Saturday, September 17, 2011

Acoustic Removal at Marchane's House

Today was the day to shave the acoustic ceiling in Marchane's family room. He lives in Woodland, off of I-5, and the drive over the causeway is a sea of green fields this time of year. I met his family and they all are very friendly and kind. His kids were all excited to meet me and I could hear them outside the front door asking eagerly, "Where is Clay?" It was as if I were a make-believe character in the home that would finally become real. I was flattered by all of the hooplah so I introduced myself, and they asked me some questions. Then they moved on to the neighbor kid's birthday party across the street, complete with a bouncy jump house.
Marchane helped me to wrap the room which was vacant, making the whole task much easier. The whole project moved much faster with help. Before long Marchane suggested we hit up a local burger shop called Judy's, which was akin to a Food Channel mom and pop joint with giant burgers and thick shakes. We both had Double Texas burgers with fries, zucchinis, and peanut butter cup shakes. This racked up a good thirty-five dollar lunch bill. I was impressed and stuffed.
We returned and removed the ceiling which was like butter. There was not much to repair and after the job we had plenty of left over materials, as well as a fine texture job in the main family room. When all was done and said, Marchane hooked me up with a couple of Benny's and we were all happy with it. He couldn't wait to paint it, and I suspect he has already begun.

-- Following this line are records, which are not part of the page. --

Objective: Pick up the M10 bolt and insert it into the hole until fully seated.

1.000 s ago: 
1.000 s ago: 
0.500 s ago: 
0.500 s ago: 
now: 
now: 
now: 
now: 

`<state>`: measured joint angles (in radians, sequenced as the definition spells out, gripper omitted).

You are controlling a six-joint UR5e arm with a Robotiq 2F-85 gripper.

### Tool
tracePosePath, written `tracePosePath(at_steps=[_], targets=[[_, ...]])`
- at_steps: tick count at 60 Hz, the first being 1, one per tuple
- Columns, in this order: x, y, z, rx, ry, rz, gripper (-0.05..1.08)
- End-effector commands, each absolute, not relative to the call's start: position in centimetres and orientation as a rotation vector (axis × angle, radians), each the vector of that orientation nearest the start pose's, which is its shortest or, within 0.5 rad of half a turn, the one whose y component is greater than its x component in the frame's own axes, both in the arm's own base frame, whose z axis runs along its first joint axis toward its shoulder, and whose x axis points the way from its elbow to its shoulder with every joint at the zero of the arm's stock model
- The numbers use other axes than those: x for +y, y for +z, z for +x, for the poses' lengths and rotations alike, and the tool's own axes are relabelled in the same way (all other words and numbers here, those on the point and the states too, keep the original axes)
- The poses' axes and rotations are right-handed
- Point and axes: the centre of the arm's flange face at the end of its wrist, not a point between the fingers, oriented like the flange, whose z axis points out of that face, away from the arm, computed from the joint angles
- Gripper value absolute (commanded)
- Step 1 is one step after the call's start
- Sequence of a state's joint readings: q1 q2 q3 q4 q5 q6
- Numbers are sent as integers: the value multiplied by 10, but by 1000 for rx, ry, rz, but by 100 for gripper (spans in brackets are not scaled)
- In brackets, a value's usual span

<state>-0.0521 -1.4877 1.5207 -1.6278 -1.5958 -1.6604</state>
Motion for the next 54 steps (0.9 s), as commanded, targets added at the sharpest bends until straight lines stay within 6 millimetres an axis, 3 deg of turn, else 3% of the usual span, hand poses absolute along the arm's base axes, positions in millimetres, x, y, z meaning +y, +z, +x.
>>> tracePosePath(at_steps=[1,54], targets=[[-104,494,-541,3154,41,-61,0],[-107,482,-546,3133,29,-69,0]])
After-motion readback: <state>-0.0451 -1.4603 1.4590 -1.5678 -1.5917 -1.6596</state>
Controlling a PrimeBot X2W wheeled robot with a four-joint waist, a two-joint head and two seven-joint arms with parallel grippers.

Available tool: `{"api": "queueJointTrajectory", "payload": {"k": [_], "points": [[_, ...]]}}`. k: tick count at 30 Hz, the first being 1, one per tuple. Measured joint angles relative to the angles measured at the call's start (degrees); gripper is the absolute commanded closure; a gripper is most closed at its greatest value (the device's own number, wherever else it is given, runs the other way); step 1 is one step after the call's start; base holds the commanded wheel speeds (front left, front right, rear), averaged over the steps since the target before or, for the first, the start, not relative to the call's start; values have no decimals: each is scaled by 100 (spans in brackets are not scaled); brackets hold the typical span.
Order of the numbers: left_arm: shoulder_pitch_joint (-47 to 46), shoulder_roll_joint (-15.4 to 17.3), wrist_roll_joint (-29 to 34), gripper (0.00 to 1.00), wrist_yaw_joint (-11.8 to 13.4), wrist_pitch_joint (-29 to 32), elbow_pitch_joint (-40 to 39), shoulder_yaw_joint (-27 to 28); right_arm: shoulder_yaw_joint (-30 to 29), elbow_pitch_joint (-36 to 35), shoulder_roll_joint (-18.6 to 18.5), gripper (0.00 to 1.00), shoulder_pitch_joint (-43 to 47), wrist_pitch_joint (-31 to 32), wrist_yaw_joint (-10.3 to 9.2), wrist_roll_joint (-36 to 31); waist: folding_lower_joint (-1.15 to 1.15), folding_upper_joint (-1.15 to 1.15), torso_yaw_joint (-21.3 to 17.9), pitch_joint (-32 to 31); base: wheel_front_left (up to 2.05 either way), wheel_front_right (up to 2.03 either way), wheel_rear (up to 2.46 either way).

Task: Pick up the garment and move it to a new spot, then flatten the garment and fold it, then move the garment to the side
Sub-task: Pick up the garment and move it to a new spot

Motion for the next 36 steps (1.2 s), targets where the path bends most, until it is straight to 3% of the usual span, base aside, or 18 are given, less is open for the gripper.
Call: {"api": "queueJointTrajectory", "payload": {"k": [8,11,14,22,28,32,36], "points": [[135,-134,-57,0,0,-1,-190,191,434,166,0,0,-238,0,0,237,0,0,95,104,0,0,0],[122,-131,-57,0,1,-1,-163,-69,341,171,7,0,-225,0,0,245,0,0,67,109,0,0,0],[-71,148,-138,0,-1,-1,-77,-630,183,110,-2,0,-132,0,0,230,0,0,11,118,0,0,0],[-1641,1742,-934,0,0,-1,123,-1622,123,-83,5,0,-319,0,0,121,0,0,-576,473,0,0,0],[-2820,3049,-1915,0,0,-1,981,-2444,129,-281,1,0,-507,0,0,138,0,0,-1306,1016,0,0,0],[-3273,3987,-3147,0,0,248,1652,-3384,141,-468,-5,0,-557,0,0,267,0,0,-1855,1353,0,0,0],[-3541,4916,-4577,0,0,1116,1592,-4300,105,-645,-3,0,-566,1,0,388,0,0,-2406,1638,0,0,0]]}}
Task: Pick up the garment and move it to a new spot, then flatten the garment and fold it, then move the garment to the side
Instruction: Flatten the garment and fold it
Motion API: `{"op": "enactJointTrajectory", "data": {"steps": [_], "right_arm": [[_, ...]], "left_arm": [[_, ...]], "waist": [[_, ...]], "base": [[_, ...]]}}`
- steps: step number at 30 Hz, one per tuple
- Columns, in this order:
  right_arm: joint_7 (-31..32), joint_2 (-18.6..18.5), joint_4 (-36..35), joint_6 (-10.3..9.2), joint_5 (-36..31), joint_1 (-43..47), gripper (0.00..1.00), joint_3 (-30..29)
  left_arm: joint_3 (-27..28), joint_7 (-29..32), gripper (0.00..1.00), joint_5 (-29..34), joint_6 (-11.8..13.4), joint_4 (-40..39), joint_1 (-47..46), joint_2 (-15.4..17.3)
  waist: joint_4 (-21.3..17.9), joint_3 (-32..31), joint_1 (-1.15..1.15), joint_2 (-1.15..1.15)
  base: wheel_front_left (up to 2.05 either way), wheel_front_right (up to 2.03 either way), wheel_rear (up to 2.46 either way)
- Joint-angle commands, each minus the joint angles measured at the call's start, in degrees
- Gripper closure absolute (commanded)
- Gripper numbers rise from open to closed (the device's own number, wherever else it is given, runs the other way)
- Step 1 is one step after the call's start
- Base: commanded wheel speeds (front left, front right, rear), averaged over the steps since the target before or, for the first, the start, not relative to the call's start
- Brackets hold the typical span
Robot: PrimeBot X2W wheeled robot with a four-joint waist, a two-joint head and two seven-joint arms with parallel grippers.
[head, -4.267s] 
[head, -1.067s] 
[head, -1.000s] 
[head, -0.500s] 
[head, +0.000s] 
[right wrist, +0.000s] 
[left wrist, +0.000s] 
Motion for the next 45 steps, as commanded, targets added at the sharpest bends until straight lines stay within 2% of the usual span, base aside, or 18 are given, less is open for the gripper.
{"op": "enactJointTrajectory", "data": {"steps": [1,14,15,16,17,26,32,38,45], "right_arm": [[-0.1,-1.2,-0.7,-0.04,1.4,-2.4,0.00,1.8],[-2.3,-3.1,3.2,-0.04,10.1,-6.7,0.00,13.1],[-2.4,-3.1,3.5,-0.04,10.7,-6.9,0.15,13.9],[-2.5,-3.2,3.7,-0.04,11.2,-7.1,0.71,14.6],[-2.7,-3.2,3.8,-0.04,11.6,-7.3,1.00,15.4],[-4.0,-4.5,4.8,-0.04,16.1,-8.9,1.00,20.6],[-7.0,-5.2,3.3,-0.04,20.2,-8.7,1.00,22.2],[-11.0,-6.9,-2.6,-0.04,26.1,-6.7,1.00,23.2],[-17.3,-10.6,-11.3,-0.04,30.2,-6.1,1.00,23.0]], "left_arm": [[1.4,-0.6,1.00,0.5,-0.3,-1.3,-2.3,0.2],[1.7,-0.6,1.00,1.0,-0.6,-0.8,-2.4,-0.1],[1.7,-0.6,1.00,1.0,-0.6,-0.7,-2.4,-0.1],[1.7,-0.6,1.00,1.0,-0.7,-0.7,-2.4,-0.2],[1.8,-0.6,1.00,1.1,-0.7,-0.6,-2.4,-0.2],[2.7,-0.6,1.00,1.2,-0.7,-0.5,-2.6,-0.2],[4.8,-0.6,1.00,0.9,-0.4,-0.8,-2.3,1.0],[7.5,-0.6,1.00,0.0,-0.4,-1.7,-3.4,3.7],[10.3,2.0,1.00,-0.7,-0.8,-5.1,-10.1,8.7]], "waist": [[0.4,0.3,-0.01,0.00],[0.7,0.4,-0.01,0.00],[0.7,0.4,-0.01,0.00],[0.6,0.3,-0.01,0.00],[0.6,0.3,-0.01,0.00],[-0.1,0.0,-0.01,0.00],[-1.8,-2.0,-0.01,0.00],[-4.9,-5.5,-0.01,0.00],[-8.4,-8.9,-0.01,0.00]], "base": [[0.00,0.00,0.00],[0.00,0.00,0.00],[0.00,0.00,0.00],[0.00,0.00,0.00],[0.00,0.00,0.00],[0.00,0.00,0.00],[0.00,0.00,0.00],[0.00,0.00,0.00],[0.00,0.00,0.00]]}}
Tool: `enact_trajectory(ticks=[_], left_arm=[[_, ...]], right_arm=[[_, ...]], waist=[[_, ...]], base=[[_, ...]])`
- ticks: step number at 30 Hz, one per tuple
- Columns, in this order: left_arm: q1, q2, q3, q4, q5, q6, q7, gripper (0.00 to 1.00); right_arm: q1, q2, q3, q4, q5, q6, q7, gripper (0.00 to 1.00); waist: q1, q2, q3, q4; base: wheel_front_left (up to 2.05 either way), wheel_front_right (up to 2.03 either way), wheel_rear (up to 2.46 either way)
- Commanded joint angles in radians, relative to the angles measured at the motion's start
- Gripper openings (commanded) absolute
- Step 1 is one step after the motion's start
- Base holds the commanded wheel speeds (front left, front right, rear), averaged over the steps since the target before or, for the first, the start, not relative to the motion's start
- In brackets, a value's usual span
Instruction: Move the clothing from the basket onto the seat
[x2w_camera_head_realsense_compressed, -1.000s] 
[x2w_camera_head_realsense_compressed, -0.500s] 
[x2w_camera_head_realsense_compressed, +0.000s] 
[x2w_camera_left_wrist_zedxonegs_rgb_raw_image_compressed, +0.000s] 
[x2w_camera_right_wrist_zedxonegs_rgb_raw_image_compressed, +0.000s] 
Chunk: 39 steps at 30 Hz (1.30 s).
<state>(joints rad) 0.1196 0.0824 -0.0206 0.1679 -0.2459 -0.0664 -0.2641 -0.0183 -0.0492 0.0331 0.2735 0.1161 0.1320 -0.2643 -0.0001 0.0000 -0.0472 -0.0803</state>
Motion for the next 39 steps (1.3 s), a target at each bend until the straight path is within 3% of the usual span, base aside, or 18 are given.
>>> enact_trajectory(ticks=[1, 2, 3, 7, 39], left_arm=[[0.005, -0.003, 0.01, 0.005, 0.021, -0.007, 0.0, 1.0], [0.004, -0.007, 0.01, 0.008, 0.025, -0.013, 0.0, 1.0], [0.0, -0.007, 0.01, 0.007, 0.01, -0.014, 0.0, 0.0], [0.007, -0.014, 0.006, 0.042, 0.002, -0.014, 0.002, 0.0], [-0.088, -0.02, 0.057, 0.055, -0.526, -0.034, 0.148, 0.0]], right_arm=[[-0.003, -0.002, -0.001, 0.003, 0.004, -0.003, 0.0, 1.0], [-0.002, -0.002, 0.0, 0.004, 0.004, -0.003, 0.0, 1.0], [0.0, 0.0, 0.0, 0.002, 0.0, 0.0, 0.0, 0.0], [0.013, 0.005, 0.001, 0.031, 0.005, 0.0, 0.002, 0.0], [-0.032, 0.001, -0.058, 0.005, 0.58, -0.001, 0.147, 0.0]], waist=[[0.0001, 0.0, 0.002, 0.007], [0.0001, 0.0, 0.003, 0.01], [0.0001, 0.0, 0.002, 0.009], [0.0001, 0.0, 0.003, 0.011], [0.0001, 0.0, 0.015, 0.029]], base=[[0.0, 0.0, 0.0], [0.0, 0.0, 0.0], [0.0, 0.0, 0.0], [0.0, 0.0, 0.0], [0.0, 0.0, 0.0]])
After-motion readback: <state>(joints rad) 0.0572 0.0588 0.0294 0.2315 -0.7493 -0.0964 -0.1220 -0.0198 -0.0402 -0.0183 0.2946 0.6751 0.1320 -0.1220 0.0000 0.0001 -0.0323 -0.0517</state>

Thursday, September 15, 2011

Getting Ready for Fall

I woke up freezing this morning. The window was open as usual, but a powerful draft was flapping the curtains, and the first chill of autumn presented it's self. Even this evening the winds are kicking up and it is noticeably cooler than yesterday. This reminds me that I am without a coat and will be needing one soon. I went last winter without a coat, relying solely on my Sherwin-Williams sweatshirt. I recall myself wanting something heavier and vowing to take care of it during the warm season. I guess it is technically still the warm season, because I wore shorts today. I also turned a blind eye to the neglected front lawn, pushing off the mow to a cooler day. Harvest time is coming soon, with good food, good beer, good buds, and good buddies.